2号随契や6号随契は一般条項的な枠であり、特に2号随契は判例法上、発注機関の裁量が広く認められているものになっているが、現在ではこの規定の利用に躊躇する自治体は非常に多い。簡単にいえば、裁量が広くても裁量の逸脱の可能性がある限りこれに躊躇するのである。現場においては「各方面からの無駄遣いへの批判」に対する心理的なプレッシャーは相当のものがあるのだろう。

5号随契も同様である。「緊急かそうでないか」の判断が発注機関に委ねられていると、発注機関は躊躇するのである。一方、少額随意契約は枠内か枠外かの判断に迷うことはない。そして上記法令上、分割発注を禁止する条項は存在しない。分割発注を通じて特定の業者と癒着して、金銭の授受が担当者間であるような不正のケースでもない限り、「やむを得ない」ものとして組織内で抵抗なく受け入れてしまうことになる。事情は分かるが、そもそもの制度の趣旨に適ったものではないし、実際の事情と対外的な説明が食い違っている点で不適切である。

解決策は、そもそも5号の適用に「躊躇しない」ということなのだが、この心理的抵抗が強いのであれば、その適用のルールを予め設定しておくことは一つの出口になるだろう。国を含めてどの発注機関にも共通する課題なのであれば、財務省や総務省が一定のガイドラインを作るのも一案である。

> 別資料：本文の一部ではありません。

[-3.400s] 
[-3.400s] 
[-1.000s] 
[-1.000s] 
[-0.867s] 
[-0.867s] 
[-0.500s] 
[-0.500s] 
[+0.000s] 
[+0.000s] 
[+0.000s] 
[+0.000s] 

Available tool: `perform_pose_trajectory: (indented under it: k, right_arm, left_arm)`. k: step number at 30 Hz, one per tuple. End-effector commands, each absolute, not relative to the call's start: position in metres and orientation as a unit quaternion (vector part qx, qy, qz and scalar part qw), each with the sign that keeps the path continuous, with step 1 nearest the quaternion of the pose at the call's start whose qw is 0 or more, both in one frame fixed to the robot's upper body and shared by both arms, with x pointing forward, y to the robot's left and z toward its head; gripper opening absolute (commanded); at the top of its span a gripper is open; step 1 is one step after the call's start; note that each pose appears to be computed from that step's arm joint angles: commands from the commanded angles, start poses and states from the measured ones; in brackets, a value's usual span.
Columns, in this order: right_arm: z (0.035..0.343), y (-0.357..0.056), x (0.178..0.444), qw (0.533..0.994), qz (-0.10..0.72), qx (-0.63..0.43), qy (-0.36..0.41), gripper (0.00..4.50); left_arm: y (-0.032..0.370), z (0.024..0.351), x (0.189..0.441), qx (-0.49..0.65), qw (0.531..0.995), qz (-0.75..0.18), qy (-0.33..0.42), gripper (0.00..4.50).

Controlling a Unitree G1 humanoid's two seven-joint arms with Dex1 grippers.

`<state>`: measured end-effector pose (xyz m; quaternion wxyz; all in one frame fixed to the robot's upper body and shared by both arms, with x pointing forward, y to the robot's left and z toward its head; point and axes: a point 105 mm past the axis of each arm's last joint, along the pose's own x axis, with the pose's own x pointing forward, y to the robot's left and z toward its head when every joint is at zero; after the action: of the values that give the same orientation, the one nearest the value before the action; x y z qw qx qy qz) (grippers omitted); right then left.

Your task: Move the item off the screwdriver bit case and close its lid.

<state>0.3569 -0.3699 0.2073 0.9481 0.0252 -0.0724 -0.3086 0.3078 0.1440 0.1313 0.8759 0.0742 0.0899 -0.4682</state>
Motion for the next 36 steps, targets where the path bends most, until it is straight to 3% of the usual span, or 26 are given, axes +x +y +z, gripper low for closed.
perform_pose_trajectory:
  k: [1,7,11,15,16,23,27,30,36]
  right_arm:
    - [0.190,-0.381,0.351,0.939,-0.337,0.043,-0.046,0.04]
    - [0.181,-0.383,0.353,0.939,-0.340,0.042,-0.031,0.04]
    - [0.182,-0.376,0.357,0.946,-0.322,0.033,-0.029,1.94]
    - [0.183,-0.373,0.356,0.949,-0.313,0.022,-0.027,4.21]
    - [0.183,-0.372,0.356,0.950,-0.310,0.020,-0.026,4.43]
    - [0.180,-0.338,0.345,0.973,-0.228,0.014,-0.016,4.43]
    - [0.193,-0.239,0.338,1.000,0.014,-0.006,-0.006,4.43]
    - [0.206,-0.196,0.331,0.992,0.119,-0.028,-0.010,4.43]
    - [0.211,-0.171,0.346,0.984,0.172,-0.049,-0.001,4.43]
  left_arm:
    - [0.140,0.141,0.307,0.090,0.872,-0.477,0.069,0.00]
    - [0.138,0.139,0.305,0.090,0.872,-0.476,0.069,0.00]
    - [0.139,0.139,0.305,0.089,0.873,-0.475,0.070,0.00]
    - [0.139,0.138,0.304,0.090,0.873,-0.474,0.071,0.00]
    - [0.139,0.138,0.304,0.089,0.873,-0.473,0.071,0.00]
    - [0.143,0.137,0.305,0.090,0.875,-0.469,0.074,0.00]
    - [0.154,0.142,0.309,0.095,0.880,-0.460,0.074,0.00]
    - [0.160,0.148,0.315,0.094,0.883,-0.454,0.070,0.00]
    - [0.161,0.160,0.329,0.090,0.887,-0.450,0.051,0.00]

同じことは2号や6号の適用についてもいえる。競争入札をする時間的余裕はないことはないが、仮に誰も応募、応札しないいわゆる不調(不成立)の案件で、再入札や8号適用までの時間的余裕がない場合には、緊急ではないかもしれないが2号適用場面になるという見方もできるのではないだろうか。しかし、この場合もやはり、そこに躊躇があるのであれば、何らかの事前のルール化が必要であろう。